Two of them were deputed to hasten, when the town was in their hands, to Colonel Washington's house, four miles distant—to seize him, free his slaves, and take the relic of the house, the famed sword of his illustrious ancestor George Washington, that with this in hand John Brown might head the campaign. That feat they actually performed, and for one brief day their leader bore that sword.

Silently marched that little band of about a score under shelter of the darkness. They had their plans complete, even a Constitution ready framed, should they be successful. The telegraph wires were cut. They contrived to terrify all on guard without firing a shot, and as the sun rose, Harper's Ferry, arsenal, armoury, and rifle works, and many prisoners were in the hands of John Brown. The day wore on, but the expected reinforcements came not; the spreading news, however, brought hostile troops around the captured place, and they hourly increased. Brown took not his one chance of escape to the mountains—why, it is difficult to say. In prison afterwards he said his weakness in yielding to the entreaties of his prisoners ruined him. 'It was the first time I ever lost command of myself, and now I am punished for it,' he added. At another time when questioned he gave fatalistic answers, and said it was 'ordained so ages before the world was made.' By afternoon he was on the defensive within the armoury, and a fierce fight ensued. Even then his simple notions of justice were uppermost, and to the last as his men fired from the portholes he would be heard saying of some one passing in the street, 'That man is unarmed don't shoot.' Two of his sons—Watson and Oliver Brown—were pierced with bullets. As he straightened out the limbs of the second, he said, 'This is the third son I have lost in the cause.' Always the cause! The night fell and the fight was in abeyance, but in the morning he was summoned to surrender, and refused, saying he would die there. At length the engine-house, their last resort, held stubbornly, was captured, and Brown fell, wounded by the sword of a young lieutenant who had marked him for his stroke. One of his prisoners who was by says truly of his last fight, 'Almost any other man who saw his sons fall would have exacted life for life, but he spared all of us who were in his power.' Of the force of twenty-two men, ten were killed, seven captured and hanged, and five escaped. On the other side six were killed and eight wounded.

He was now a captive, suffered to recover from his wounds that he might die a felon's death. Many were those who, from various motives, came to see the wounded prisoner, and from many interviews reported at the time we may take a few extracts:

Q. Can you tell us who furnished money for your expedition?

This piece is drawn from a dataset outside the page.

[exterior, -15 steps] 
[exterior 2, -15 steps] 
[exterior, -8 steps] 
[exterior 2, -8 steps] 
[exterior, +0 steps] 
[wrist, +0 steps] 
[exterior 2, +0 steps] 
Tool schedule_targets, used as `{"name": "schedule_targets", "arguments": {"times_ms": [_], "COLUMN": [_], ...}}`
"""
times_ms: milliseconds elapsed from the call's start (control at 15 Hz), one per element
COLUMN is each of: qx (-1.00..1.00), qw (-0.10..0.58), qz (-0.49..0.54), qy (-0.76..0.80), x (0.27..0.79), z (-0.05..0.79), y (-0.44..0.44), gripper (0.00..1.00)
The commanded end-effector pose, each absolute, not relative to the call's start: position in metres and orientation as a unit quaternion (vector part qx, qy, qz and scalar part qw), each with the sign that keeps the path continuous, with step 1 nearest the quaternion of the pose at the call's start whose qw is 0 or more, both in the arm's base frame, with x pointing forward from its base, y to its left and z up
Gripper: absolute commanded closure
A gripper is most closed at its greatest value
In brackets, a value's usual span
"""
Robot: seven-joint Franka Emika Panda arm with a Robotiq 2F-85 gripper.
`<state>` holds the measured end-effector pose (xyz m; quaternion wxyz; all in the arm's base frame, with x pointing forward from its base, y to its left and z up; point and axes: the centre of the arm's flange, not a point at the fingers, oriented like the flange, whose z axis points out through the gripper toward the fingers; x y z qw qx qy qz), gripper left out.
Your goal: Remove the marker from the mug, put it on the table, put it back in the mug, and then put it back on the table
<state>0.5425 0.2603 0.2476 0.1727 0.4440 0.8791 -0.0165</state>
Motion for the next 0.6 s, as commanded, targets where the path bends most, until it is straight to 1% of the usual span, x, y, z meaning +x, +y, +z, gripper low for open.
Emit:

A. I furnished most of it myself. I cannot implicate others. It is by my own folly I have been taken. I could have saved myself had I not yielded to my feelings.

Q. If you would tell us who sent you, who provided means, it would be valuable information.

A. I will answer freely and faithfully about what concerned myself, anything I can with honour, but not about others. It was my own prompting and that of my Maker or the devil—whichever you please to ascribe it to—I acknowledge no master in human form.

Q. Why came you here?

A. To liberate the slaves—the cry of the oppressed is my only reason. I respect the rights of the poorest coloured folk as much as those of the most wealthy and powerful.